OP lays out the house situation and why her sister’s move-in is happening, but the real problem starts with how the boyfriend shows up in the story.
Furthermore, emotional abuse often goes unnoticed, as it can manifest in subtle ways.
She mentioned that she did tell her sister her concerns, but she doesn't exactly think it's going to get much better.
She also explained the moment when she felt worried about the situation and how it would be to live with her sister's boyfriend.
The closer OP gets to describing the conflicts with her sister’s boyfriend, the more it sounds like the “temporary roommate” plan comes with emotional landmines.
This is similar to the roommate who bought a snake behind your back, and you refused to split expenses.
Establishing healthy boundaries is crucial for fostering positive relationships.
She did express her concerns more about the boyfriend to her sister.
It doesn't sound like he would be the best person to live with, so we don't blame her for feeling this way.

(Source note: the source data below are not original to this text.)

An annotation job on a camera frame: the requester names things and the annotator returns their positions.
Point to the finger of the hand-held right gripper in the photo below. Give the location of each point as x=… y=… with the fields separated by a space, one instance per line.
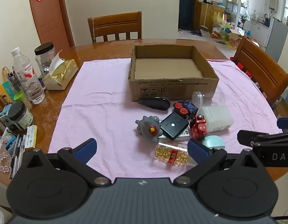
x=285 y=123
x=248 y=137

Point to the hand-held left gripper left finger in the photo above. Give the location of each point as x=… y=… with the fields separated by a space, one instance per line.
x=86 y=148

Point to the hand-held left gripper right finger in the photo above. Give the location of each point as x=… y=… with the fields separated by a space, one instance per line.
x=197 y=150

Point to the teal round gadget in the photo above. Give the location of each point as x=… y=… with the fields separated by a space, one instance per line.
x=214 y=142

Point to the clear plastic case white label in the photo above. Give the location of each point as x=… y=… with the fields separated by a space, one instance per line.
x=184 y=134

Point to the red robot toy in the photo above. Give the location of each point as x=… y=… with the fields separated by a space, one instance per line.
x=198 y=128

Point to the clear bottle of golden capsules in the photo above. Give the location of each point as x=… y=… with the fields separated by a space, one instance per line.
x=167 y=154

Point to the black power bank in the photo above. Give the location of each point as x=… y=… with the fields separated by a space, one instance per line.
x=173 y=126

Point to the white plastic bottle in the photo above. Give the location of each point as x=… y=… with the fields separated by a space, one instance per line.
x=216 y=119

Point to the clear plastic jar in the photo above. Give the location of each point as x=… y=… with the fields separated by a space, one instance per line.
x=200 y=98

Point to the grey dinosaur toy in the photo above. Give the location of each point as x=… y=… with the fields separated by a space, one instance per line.
x=146 y=127

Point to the brown cardboard box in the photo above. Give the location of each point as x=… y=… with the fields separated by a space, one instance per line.
x=172 y=88

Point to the pink towel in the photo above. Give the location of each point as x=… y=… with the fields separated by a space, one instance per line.
x=99 y=112

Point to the black toy car red wheels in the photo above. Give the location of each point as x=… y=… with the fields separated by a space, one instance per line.
x=188 y=108

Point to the small yellow paper box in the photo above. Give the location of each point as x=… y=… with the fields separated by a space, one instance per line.
x=30 y=136

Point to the wooden chair with striped back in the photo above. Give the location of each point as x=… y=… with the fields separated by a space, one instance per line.
x=263 y=67

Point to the black oval handheld device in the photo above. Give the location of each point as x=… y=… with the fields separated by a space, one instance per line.
x=155 y=103

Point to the row of pens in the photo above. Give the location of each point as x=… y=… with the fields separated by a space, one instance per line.
x=18 y=154

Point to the dark jar with black lid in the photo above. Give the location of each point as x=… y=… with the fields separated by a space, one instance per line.
x=19 y=116

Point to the blue stapler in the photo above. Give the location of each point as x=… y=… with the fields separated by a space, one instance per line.
x=11 y=144

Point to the gold tissue pack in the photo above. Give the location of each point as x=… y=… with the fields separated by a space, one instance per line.
x=62 y=74

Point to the crystal glass dish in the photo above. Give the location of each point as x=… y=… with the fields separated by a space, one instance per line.
x=3 y=162

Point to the green plastic cup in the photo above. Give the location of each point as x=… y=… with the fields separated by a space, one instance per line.
x=19 y=96

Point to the grey refrigerator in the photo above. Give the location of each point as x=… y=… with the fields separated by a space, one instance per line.
x=276 y=37

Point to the blue pencil sharpener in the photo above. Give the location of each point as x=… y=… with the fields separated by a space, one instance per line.
x=5 y=117

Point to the clear plastic water bottle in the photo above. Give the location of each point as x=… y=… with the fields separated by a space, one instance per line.
x=29 y=79

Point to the open cardboard box on floor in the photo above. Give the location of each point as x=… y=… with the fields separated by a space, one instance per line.
x=236 y=37

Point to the bunch of pens in holder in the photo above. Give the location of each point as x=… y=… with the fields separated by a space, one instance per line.
x=14 y=80

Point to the clear jar with black lid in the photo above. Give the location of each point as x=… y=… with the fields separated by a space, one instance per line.
x=43 y=51

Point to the white water heater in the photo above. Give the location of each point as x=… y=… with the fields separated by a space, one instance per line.
x=273 y=3

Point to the yellow plastic bag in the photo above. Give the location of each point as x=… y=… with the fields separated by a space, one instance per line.
x=217 y=19

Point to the wooden cabinet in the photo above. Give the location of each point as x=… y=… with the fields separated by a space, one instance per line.
x=208 y=14

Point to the brown wooden door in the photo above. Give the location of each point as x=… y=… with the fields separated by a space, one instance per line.
x=50 y=23

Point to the wooden chair with slatted back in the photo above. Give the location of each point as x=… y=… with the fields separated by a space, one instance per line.
x=113 y=19

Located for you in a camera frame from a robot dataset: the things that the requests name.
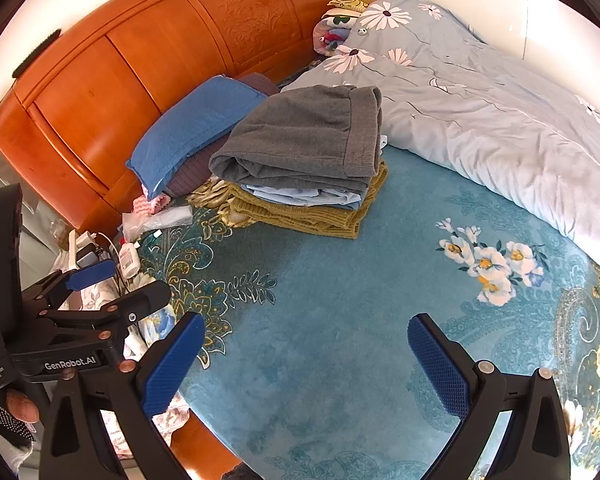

After OP tells her sister her concerns, the reaction from the boyfriend is where things tip from uneasy to downright scary.
Practically, individuals can benefit from engaging in boundary-setting exercises.
This would be a pretty good idea, but his reaction was not it.
OP really just wants to know if she's being ridiculous or if her feelings about the situation are valid.
By the time comments start weighing in, OP is not just worried about sharing the kitchen, she’s worried about living with someone who might make her sister’s life miserable every day.
People definitely had a lot to say here, but ultimately they concluded that OP is not in the wrong and that the boyfriend sounds like he would be hard to get along with. It's also difficult enough having roommates in a house, especially one you might not get along with.
This person definitely had some questions that we had as well, and OP answered them a bit in the comments below.
buttpickles99
OP provided us with more insight into the situation and what her relationship has been like with her sister.
aratinthetrash
He does sound impossible to get along with, so we really don't blame her for feeling the way she does.
Fooftato
The situation unfolding in this Reddit AITA thread underscores the critical need to recognize toxic relationship dynamics.
The boyfriend might get his move-in, but OP is the one who has to live through it.
Before you decide whether to help, read why a friend refused to move for a crush.